* _AIM OF THE TASK_
From the line containing "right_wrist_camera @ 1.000" through the last line of the listing, output each line exactly as it stands. Omit pictures.

* _RECORDED DATA_
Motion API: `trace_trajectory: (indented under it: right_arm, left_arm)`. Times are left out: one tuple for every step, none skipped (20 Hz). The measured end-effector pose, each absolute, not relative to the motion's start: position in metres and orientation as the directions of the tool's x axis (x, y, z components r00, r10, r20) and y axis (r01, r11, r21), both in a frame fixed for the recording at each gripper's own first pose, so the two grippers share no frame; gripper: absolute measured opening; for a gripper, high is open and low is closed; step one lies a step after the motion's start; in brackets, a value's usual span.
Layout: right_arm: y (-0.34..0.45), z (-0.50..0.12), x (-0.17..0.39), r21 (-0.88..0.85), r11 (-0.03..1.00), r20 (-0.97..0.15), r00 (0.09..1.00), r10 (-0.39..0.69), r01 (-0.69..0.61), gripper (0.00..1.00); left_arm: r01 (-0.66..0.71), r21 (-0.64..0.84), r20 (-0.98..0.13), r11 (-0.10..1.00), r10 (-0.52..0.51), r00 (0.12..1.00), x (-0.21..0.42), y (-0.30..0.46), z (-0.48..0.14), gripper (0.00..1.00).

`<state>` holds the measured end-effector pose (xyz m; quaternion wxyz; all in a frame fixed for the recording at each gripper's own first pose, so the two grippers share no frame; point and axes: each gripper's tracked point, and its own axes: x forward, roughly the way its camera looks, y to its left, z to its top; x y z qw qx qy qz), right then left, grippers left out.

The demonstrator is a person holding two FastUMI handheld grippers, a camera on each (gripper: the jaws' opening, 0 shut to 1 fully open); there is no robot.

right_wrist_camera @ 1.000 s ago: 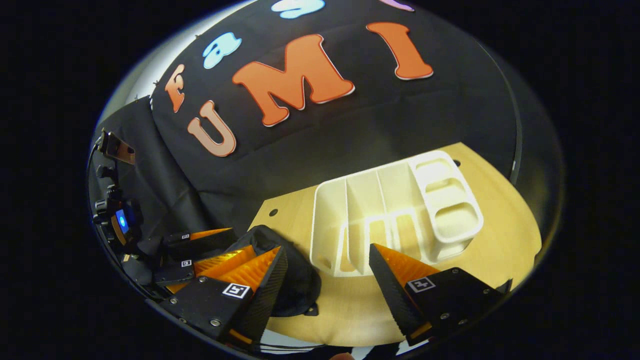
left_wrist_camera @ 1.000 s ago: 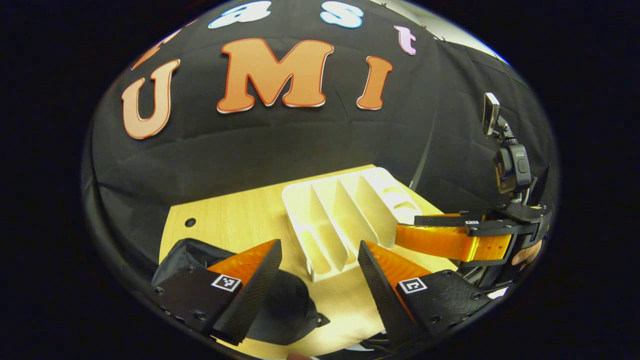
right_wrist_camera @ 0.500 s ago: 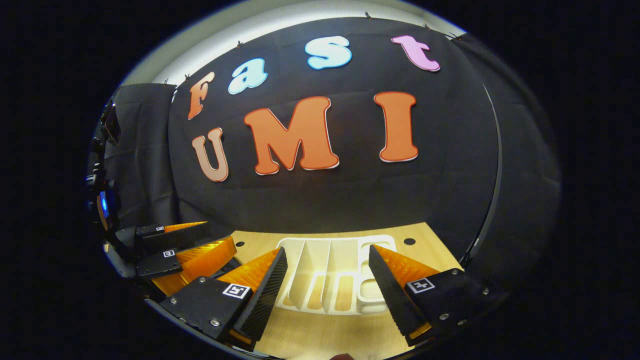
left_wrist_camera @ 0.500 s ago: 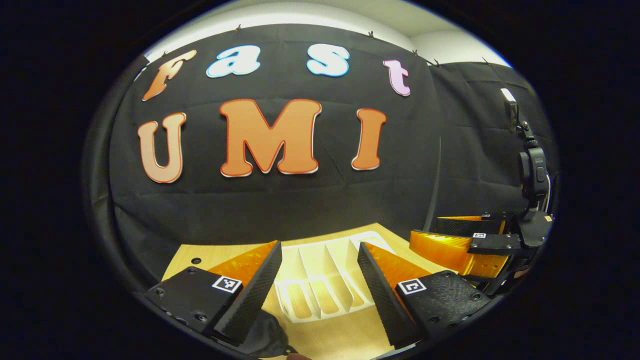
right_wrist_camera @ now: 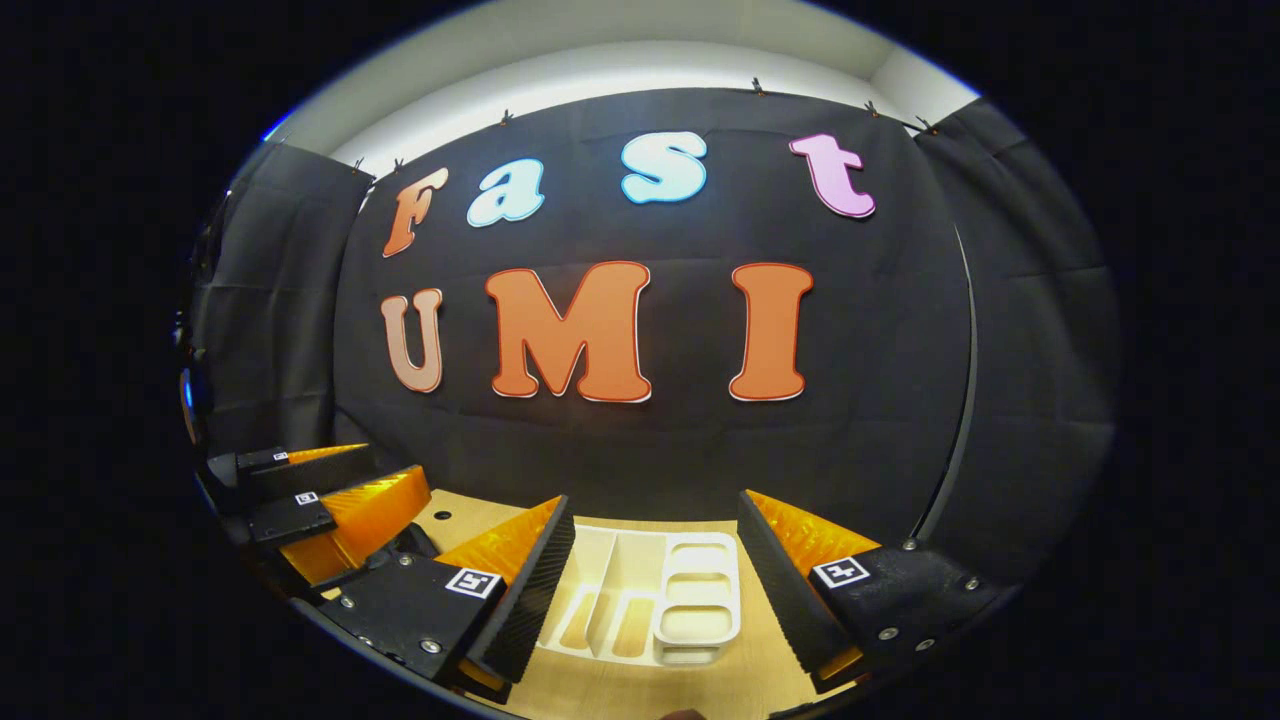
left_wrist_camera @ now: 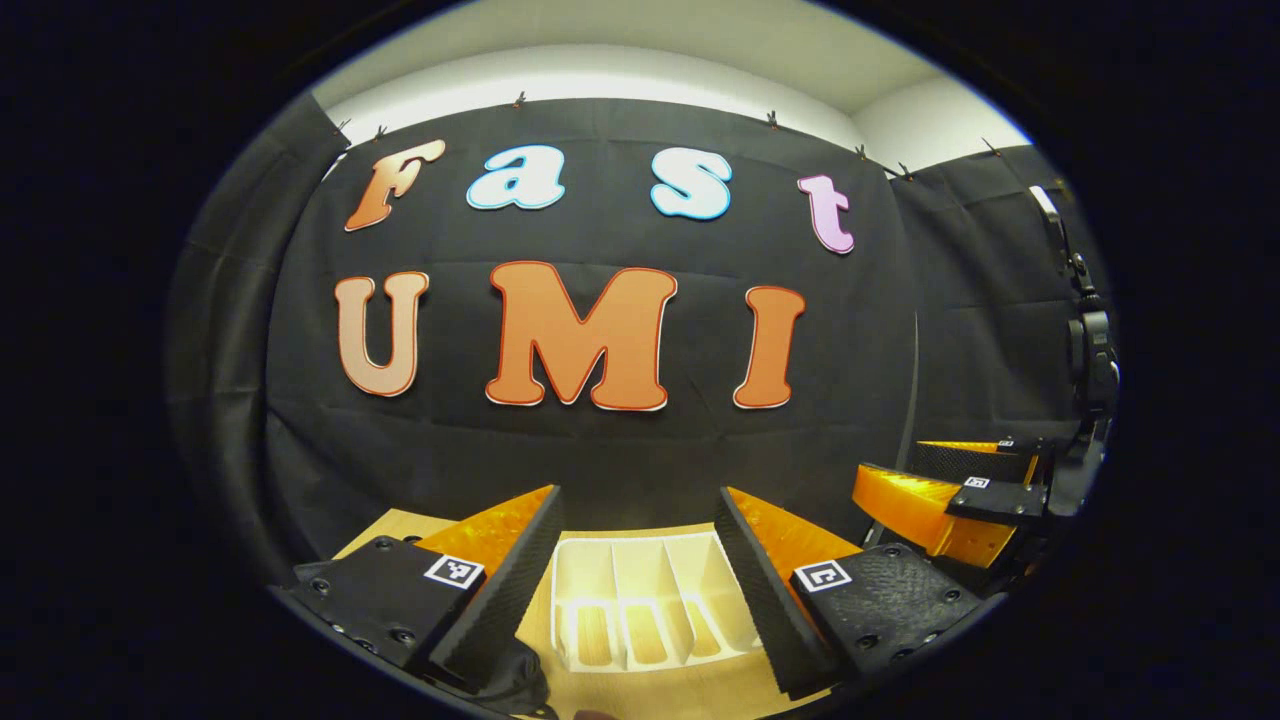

* _OUTPUT FOR THIS EXERCISE_
right_wrist_camera @ 1.000 s ago: 
left_wrist_camera @ 1.000 s ago: 
right_wrist_camera @ 0.500 s ago: 
left_wrist_camera @ 0.500 s ago: 
right_wrist_camera @ now: 
left_wrist_camera @ now: 

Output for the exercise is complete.